Group ~ Auburn University, Auburn, Alabama
It is well known that college students suffer a significant amount of anxiety and stress. Since March of 2020, COVID-19 has made things substantially worse. For years, Student Counseling & Psychological Services (SCPS) has offered accessible and comprehensive mental health services to Auburn University students at no cost to them. Given the impact of the COVID-19 pandemic on the wellbeing of all of us, delivering mental health services to Auburn students became more important than ever.
When the COVID crisis exploded in March 2020, SCPS had to rethink how its staff would offer and deliver services to Auburn students. Despite changing conditions and the need to deliver services virtually, SCPS has, from the onset, consistently and creatively provided mental, emotional, and social support without interruption.
SCPS staff had a steep learning curve to be able to offer high-quality services through a virtual medium.
Adapting required a complete overhaul of the intake process, on-call clinician access, scheduling, and so on. In the midst of new learning and operational processes, SCPS was able to keep up with demand and avoided almost all waitlists. SCPS increased outreach efforts by 45%, bringing services proactively to students and student groups.
SCPS created virtual help rooms that students could access three times a day on the internet, including a space to engage in fun fellowship activities (e.g., dance parties, cooking recipes). Students in quarantine could call and speak to a counselor immediately, twenty-four hours per day, seven days per week.
Virtual meeting places were created where students could vent their frustrations associated with online learning, as well as spaces for students who were grieving because they had lost a loved one to COVID-19. Other virtual help rooms were designed to help students to improve motivation, focus, organization, and activity in a virtual environment.

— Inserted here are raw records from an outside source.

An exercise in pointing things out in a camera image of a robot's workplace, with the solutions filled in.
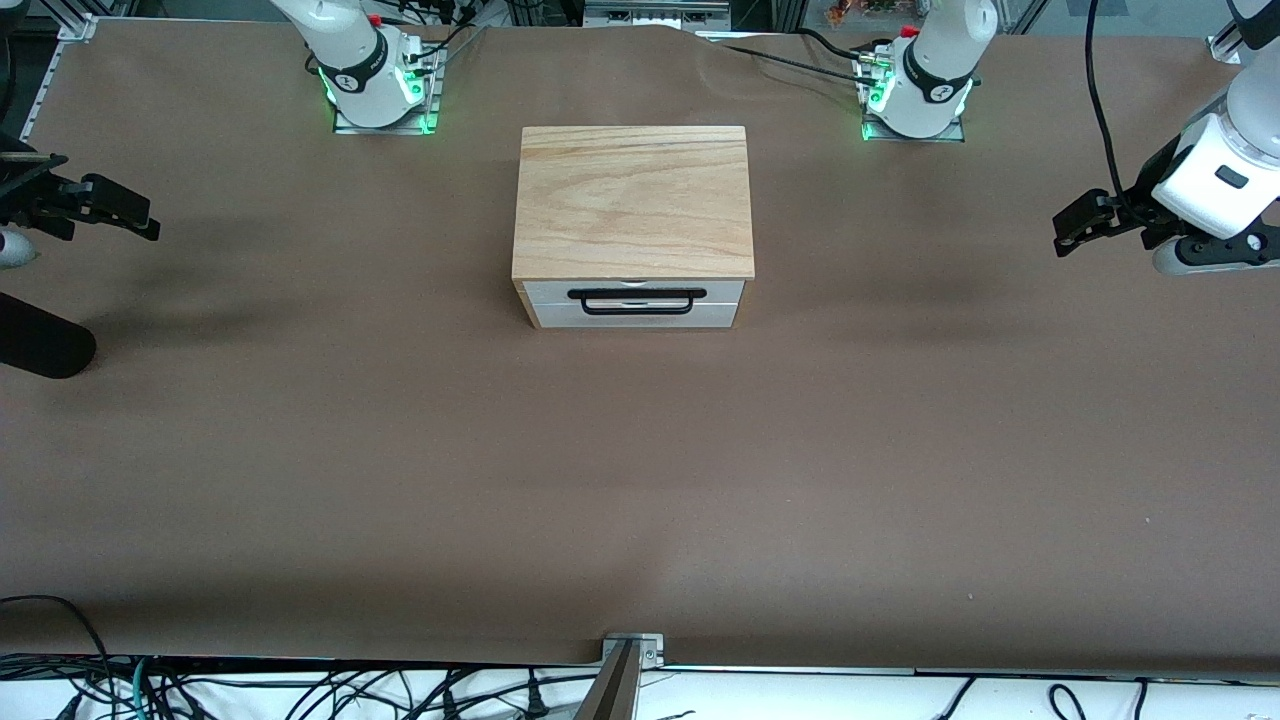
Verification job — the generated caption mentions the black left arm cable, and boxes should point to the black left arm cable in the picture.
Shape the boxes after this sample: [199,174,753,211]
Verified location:
[1086,0,1138,206]

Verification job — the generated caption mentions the short black table cable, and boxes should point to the short black table cable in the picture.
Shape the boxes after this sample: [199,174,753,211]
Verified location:
[795,28,869,59]

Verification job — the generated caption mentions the teal floor cable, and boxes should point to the teal floor cable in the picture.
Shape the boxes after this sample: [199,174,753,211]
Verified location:
[125,658,156,720]

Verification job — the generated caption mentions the black looped floor cable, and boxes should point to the black looped floor cable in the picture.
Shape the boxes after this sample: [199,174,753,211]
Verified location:
[0,594,116,720]

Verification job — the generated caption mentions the brown paper table cover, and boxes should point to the brown paper table cover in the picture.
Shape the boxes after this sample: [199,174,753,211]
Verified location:
[0,18,1280,671]

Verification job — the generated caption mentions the dark metal mount bar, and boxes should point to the dark metal mount bar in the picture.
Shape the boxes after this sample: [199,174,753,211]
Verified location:
[572,640,641,720]

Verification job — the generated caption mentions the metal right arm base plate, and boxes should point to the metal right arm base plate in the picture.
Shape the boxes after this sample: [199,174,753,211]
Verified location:
[332,48,442,135]

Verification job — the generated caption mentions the black base connector cables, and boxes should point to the black base connector cables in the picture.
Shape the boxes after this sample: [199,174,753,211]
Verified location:
[398,0,493,76]

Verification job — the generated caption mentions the aluminium frame rail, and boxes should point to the aluminium frame rail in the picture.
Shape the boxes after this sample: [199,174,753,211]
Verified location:
[1205,28,1253,67]
[18,14,97,143]

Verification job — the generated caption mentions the light wooden drawer cabinet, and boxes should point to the light wooden drawer cabinet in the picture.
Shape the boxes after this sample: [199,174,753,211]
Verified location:
[511,125,756,331]

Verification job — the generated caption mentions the small metal clamp bracket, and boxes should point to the small metal clamp bracket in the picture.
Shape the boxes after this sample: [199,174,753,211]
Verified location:
[600,632,667,672]

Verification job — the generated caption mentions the long black table cable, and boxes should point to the long black table cable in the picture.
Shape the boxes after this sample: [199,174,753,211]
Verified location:
[700,36,869,79]

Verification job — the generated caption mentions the black padded cylinder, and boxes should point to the black padded cylinder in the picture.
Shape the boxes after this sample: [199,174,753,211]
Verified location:
[0,291,98,380]

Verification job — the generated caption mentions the plain white drawer front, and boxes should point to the plain white drawer front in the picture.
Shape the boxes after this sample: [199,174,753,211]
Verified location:
[530,300,744,331]

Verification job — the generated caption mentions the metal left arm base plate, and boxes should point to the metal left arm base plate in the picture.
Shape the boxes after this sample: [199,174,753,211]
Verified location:
[858,48,968,144]

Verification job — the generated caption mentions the white drawer with black handle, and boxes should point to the white drawer with black handle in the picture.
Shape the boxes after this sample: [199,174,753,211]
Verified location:
[524,281,747,316]

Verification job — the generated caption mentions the orange background clutter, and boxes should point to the orange background clutter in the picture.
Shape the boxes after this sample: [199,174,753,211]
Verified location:
[825,0,903,29]

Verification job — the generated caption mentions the grey electronics box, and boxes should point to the grey electronics box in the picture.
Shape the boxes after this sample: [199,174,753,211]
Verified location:
[583,0,733,32]

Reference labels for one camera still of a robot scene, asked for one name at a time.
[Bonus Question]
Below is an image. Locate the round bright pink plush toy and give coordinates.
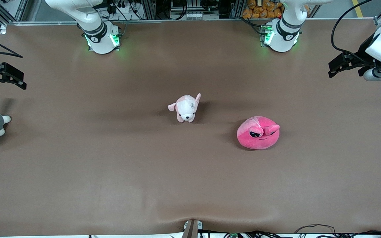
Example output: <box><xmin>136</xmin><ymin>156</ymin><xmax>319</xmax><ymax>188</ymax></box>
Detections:
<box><xmin>236</xmin><ymin>116</ymin><xmax>280</xmax><ymax>150</ymax></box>

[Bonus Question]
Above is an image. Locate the pile of orange plush toys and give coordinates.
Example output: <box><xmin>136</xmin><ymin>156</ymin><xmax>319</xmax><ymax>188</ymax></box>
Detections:
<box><xmin>242</xmin><ymin>0</ymin><xmax>284</xmax><ymax>19</ymax></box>

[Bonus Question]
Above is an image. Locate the white power strip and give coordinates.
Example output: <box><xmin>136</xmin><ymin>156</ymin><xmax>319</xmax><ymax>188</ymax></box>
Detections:
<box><xmin>184</xmin><ymin>12</ymin><xmax>219</xmax><ymax>20</ymax></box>

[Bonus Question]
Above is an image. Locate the pale pink plush dog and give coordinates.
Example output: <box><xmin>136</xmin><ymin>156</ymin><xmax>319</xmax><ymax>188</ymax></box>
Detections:
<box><xmin>167</xmin><ymin>93</ymin><xmax>201</xmax><ymax>123</ymax></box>

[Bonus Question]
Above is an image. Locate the metal table edge clamp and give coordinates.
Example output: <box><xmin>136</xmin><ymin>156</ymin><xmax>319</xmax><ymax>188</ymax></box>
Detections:
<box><xmin>182</xmin><ymin>219</ymin><xmax>203</xmax><ymax>238</ymax></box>

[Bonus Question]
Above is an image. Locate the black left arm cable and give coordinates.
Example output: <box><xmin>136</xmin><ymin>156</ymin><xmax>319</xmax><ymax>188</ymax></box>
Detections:
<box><xmin>331</xmin><ymin>0</ymin><xmax>374</xmax><ymax>63</ymax></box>

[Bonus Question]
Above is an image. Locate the bundle of black floor cables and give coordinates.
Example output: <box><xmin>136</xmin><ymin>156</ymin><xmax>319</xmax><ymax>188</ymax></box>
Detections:
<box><xmin>207</xmin><ymin>224</ymin><xmax>381</xmax><ymax>238</ymax></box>

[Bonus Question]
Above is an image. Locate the aluminium table edge rail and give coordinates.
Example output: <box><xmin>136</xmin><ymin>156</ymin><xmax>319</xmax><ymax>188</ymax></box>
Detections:
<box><xmin>0</xmin><ymin>18</ymin><xmax>379</xmax><ymax>26</ymax></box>

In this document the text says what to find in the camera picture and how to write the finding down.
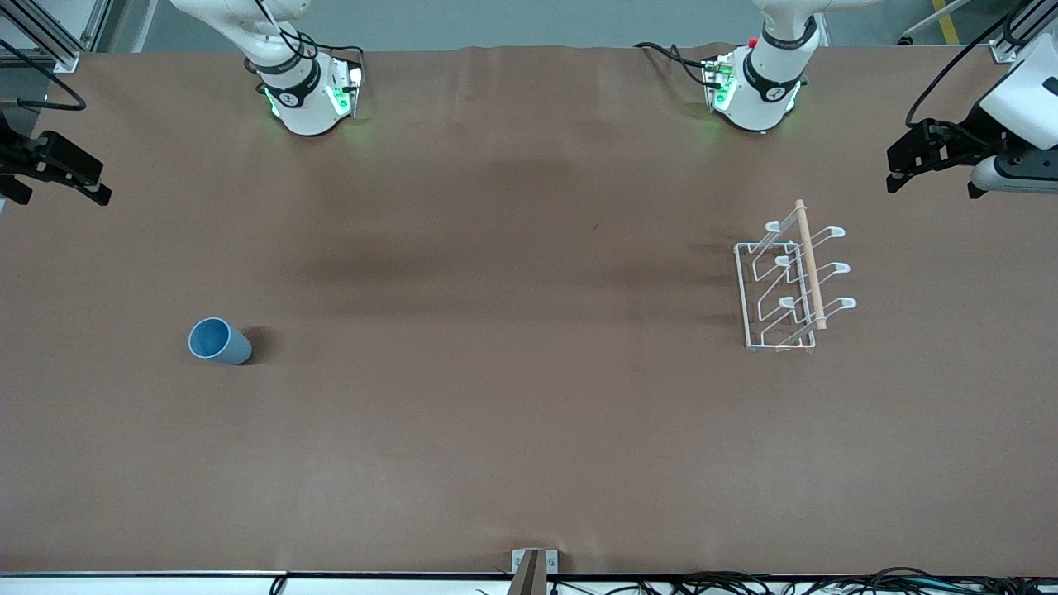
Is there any light blue plastic cup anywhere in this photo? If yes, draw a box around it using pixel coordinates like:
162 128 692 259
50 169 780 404
188 317 253 365

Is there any brown table mat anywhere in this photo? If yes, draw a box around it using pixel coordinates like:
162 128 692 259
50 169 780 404
0 43 1058 577

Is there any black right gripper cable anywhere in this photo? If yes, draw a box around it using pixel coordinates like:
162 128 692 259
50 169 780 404
0 37 88 112

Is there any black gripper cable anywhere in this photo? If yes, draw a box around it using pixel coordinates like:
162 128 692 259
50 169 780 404
0 37 88 112
906 7 1030 130

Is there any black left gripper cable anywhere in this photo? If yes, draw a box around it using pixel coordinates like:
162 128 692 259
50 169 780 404
906 7 1030 130

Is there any aluminium frame profile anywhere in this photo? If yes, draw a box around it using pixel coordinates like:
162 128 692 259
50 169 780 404
988 0 1058 64
0 0 112 73

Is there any white wire cup holder rack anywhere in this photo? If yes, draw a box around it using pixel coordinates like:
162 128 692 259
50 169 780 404
734 199 857 354

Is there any black left arm base cable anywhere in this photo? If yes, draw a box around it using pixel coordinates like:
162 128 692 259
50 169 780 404
634 41 722 88

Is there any black arm base cable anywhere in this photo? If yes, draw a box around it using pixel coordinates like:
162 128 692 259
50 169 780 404
281 31 365 69
634 41 722 88

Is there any black right arm base cable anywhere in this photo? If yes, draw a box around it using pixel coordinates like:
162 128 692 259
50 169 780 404
281 31 365 69

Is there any black cable bundle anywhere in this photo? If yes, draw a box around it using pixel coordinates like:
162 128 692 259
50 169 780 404
550 566 1058 595

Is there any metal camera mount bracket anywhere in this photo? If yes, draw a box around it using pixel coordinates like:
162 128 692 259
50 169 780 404
512 549 559 595

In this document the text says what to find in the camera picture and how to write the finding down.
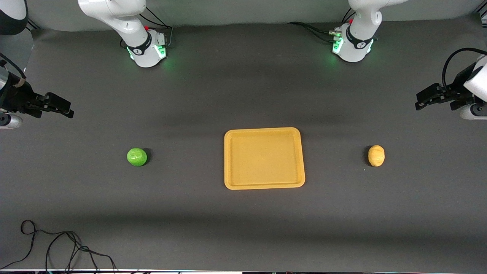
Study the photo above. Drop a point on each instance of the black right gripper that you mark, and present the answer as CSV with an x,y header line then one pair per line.
x,y
18,98

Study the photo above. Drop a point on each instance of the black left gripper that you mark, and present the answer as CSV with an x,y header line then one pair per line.
x,y
457,90

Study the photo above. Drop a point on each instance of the yellow potato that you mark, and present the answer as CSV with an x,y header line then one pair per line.
x,y
376,155

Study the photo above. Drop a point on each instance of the green apple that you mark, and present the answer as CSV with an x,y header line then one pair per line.
x,y
136,156

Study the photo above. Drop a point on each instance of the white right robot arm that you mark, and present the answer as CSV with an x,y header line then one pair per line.
x,y
146,53

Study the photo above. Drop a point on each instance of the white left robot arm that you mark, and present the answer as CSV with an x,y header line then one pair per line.
x,y
355,49

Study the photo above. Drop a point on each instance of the yellow plastic tray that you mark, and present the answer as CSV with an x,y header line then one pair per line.
x,y
264,158

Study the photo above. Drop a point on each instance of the dark grey table mat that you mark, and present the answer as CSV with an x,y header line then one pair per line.
x,y
243,95

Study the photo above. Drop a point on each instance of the black aluminium frame rail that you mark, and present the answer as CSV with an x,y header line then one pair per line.
x,y
481,15
33,25

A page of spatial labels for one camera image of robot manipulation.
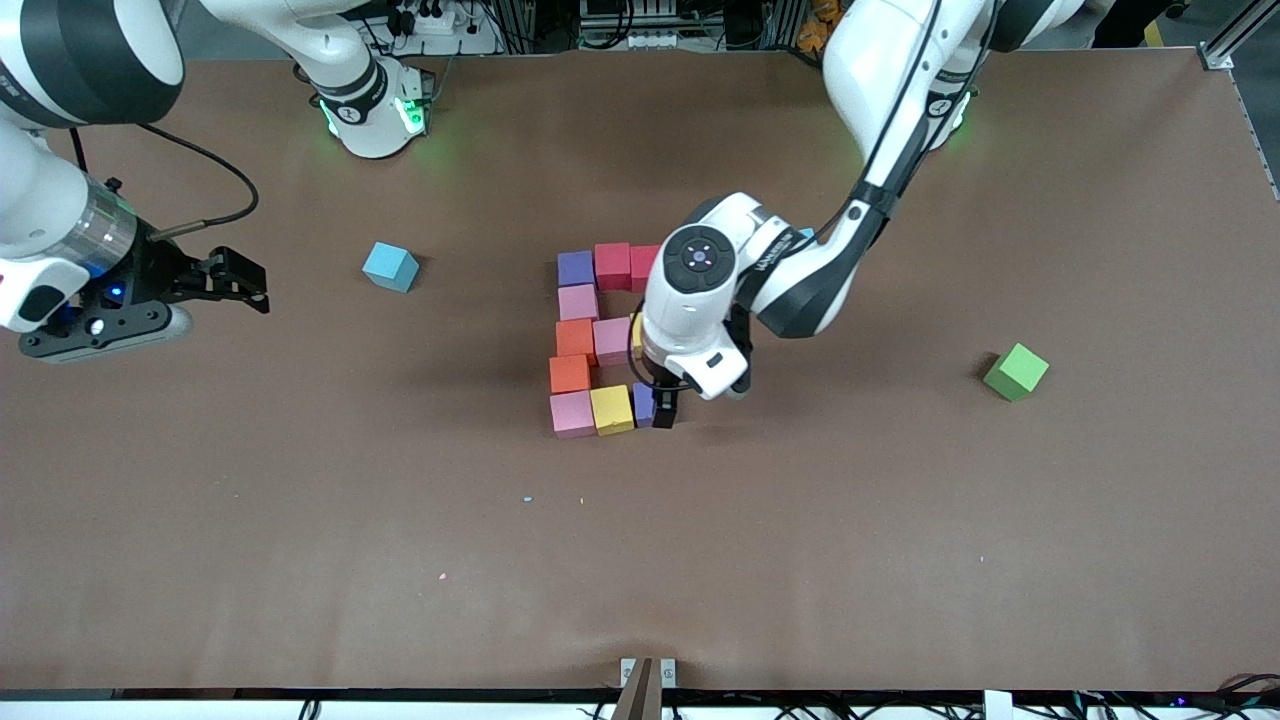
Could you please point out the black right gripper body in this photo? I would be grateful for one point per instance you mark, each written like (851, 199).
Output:
(157, 272)

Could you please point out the yellow foam cube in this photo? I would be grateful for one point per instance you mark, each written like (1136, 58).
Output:
(612, 410)
(636, 335)

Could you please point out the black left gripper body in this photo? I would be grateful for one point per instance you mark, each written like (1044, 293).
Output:
(664, 408)

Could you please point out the pink foam cube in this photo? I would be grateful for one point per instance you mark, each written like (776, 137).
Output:
(611, 340)
(572, 414)
(578, 302)

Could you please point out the red foam cube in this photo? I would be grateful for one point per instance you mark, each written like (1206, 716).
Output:
(613, 266)
(642, 265)

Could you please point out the purple foam cube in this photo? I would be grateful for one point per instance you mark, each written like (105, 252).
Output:
(643, 405)
(575, 268)

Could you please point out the brown table cover sheet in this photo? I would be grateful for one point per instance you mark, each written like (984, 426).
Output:
(640, 600)

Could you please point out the orange foam cube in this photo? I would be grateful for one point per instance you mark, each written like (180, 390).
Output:
(575, 338)
(569, 373)

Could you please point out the white tag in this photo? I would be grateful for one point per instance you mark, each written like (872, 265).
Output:
(998, 706)

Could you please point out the white electronics box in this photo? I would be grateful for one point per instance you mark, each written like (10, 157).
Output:
(640, 40)

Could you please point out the aluminium frame strut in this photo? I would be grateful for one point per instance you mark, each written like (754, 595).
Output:
(1215, 55)

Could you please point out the white power strip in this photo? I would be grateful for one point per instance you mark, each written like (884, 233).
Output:
(440, 22)

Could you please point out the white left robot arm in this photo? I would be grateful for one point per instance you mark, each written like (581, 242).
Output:
(690, 300)

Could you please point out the bag of orange fruits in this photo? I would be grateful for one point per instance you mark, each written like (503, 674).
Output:
(812, 30)

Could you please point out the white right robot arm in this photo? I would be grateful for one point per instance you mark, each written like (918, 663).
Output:
(60, 60)

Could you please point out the green foam cube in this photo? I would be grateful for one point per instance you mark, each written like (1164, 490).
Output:
(1016, 372)

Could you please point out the metal table clamp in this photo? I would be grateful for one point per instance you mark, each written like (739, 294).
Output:
(640, 695)

SCPS also hosted “brave spaces” for those in particular need, like Black students dealing with racial injustice and for Resident Assistants who struggled with the unique stresses of enforcing physical distancing and mask-wearing in the residence halls.
Student Counseling and Psychological Services will continue to use virtual counseling and outreach, as the reach to serve students has actually expanded through the use of virtual forms for delivering care. In sum, SCPS worked to discern students’ needs and respond with professional care and will continue to do so long after the pandemic ends.